Look through the material below. Return exactly the lines from the one with "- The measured" through the one with "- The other", both included.

Raw data:
***

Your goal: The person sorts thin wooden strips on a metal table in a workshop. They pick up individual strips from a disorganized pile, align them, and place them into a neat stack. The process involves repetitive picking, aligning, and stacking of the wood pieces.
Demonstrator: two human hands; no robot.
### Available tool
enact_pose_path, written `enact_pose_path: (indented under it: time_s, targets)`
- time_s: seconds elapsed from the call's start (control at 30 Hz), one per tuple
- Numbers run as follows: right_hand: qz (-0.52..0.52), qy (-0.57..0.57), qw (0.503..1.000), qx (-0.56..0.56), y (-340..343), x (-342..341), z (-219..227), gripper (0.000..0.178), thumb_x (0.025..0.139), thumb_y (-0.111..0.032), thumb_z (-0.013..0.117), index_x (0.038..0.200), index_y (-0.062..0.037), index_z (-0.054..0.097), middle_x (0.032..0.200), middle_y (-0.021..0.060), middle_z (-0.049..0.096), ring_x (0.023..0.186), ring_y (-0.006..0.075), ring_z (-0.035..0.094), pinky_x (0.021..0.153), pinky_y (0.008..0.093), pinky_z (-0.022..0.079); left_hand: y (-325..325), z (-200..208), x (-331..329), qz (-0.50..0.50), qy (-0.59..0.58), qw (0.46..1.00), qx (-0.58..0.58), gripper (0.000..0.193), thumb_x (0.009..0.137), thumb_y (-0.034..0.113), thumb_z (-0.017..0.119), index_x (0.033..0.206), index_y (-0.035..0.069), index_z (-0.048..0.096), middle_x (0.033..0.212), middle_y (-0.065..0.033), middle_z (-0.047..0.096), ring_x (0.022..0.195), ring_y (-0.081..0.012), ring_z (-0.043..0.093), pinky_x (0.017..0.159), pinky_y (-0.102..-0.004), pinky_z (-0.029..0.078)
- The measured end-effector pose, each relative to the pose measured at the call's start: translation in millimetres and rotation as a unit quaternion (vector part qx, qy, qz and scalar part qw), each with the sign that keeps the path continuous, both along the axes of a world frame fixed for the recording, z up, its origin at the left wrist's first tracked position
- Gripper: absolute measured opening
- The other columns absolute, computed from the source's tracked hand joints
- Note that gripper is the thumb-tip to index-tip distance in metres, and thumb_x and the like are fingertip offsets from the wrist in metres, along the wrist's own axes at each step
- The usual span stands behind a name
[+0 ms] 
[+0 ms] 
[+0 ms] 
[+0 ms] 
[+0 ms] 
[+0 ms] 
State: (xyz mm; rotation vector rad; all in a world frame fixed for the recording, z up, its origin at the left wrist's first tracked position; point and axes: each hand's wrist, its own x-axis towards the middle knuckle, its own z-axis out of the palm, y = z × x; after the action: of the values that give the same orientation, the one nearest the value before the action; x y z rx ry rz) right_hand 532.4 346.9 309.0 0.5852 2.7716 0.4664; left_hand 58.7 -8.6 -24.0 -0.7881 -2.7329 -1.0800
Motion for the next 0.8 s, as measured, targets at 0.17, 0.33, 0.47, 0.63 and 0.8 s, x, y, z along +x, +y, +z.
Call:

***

Result for this task:
- The measured end-effector pose, each relative to the pose measured at the call's start: translation in millimetres and rotation as a unit quaternion (vector part qx, qy, qz and scalar part qw), each with the sign that keeps the path continuous, both along the axes of a world frame fixed for the recording, z up, its origin at the left wrist's first tracked position
- Gripper: absolute measured opening
- The other columns absolute, computed from the source's tracked hand joints

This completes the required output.